Aims and objectives/purpose/research questions: Previous studies show conflicting findings regarding bilingual processing of target information not instantiated in learners’ first language. The current study addresses this issue by investigating whether Chinese speakers can integrate case-marking information, which is unique to Korean, with locative verb information in their processing of the Korean locative constructions. Design/methodology/approach: We conducted an acceptability judgment task to assess Chinese–Korean bilinguals’ explicit knowledge of case-marking constraints on Korean locative constructions, and a self-paced reading task to probe their application of the knowledge to real-time sentence processing. Data and analysis: Twenty-four advanced Chinese–Korean bilinguals’ acceptability judgments and reading times were compared with those of 24 Korean monolingual speakers, using mixed-effects regression modeling. Findings/conclusions: Results from the offline acceptability judgment task revealed the bilinguals’ native-like judgment patterns. Both Korean monolingual and Chinese–Korean bilinguals rejected sentences with wrong case-marking sequences paired with locative verbs. In the self-paced reading task, both monolingual and bilingual speakers showed increased reading times when a mismatch arose between case-marking and locative verb information, indicating their sensitivity to locative agreement violations.
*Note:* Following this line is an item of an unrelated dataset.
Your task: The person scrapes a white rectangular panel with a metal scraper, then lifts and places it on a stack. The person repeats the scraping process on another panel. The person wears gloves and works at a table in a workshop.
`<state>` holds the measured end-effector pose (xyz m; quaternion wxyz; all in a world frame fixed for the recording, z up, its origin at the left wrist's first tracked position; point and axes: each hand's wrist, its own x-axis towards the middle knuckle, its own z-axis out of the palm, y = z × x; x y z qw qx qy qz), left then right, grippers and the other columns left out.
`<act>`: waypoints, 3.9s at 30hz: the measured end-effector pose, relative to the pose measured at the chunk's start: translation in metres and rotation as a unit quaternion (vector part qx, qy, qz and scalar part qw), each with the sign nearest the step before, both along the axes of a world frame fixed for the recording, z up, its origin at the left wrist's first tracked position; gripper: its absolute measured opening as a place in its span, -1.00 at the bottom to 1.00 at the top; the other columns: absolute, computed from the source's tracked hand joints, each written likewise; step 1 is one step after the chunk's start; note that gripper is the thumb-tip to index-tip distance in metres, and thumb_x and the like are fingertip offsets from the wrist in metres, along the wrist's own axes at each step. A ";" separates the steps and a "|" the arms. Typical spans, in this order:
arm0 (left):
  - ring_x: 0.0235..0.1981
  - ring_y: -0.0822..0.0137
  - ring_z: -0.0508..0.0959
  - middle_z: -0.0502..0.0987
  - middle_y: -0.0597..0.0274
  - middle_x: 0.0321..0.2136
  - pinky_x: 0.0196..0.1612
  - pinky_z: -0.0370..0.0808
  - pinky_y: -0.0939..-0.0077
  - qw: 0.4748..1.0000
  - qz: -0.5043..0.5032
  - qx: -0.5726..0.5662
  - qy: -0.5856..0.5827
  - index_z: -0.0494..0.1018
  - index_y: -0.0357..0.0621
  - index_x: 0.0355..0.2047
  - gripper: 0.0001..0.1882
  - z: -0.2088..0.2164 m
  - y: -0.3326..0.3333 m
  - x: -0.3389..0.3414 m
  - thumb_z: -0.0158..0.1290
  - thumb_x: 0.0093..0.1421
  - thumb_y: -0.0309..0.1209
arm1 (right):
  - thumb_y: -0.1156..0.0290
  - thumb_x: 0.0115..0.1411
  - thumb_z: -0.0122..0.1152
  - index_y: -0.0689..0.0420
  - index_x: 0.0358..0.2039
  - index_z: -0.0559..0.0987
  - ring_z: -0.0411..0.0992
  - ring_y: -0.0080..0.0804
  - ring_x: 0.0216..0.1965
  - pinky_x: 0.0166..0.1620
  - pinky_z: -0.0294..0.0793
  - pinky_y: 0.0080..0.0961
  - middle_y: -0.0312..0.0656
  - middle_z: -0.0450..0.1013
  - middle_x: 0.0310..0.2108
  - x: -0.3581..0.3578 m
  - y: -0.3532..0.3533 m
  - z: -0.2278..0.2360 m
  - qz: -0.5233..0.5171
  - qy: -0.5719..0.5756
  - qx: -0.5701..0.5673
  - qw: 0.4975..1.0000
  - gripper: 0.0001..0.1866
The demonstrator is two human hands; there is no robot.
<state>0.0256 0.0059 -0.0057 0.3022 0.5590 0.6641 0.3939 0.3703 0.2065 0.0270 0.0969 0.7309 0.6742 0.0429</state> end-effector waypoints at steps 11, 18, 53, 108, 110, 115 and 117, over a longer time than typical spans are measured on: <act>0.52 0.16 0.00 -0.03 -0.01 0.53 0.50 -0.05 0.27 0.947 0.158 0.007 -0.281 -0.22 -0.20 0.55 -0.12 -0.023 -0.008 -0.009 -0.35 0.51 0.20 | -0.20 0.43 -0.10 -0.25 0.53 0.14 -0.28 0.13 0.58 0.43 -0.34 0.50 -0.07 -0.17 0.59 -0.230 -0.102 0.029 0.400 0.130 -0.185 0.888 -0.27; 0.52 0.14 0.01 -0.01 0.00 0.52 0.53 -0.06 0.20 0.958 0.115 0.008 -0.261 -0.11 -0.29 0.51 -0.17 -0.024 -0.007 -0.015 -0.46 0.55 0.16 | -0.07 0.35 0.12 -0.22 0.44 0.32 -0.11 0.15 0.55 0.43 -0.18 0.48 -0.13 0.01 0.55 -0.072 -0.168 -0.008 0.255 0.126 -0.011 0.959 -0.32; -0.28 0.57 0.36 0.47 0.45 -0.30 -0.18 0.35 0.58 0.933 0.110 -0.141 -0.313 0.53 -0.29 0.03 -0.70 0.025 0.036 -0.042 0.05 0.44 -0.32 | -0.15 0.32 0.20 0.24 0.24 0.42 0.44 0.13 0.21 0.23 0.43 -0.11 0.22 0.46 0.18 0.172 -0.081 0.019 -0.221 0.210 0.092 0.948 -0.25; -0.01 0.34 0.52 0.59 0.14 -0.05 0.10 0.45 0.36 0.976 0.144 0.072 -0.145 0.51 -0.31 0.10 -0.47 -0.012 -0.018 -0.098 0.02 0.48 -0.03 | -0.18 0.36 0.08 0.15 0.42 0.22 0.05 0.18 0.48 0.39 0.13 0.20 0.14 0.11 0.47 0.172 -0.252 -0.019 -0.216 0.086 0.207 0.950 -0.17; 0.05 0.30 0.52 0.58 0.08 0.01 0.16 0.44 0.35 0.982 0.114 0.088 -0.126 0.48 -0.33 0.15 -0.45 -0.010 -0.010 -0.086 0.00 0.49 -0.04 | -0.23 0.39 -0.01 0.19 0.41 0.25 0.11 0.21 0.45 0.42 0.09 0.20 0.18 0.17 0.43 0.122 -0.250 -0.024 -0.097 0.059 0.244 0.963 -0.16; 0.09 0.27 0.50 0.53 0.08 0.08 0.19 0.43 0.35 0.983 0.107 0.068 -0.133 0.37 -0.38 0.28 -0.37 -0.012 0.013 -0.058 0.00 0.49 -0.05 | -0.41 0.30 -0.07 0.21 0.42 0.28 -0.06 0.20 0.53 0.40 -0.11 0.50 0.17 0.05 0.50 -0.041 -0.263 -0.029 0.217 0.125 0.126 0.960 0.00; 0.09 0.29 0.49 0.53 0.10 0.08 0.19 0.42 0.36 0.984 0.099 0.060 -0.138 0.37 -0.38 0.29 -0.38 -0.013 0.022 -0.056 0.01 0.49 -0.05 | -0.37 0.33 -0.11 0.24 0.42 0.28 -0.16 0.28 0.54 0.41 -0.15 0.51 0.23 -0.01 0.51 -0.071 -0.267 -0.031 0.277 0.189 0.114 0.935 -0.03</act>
Originality: While previous studies have investigated bilinguals’ integration of multiple sources of information, this study adds a new perspective to this issue by testing whether bilinguals can use L2-unique information (i.e., case marking) to integrate it with other types of information (i.e., locative verbs) for sentence processing. Significance/implications: Our findings are consistent with the competition model which predicts that L2-unique information presents little processing difficulty for bilinguals. At the same time, the current results lend credence to the idea that increased proficiency allows bilinguals to integrate multiple information sources during processing.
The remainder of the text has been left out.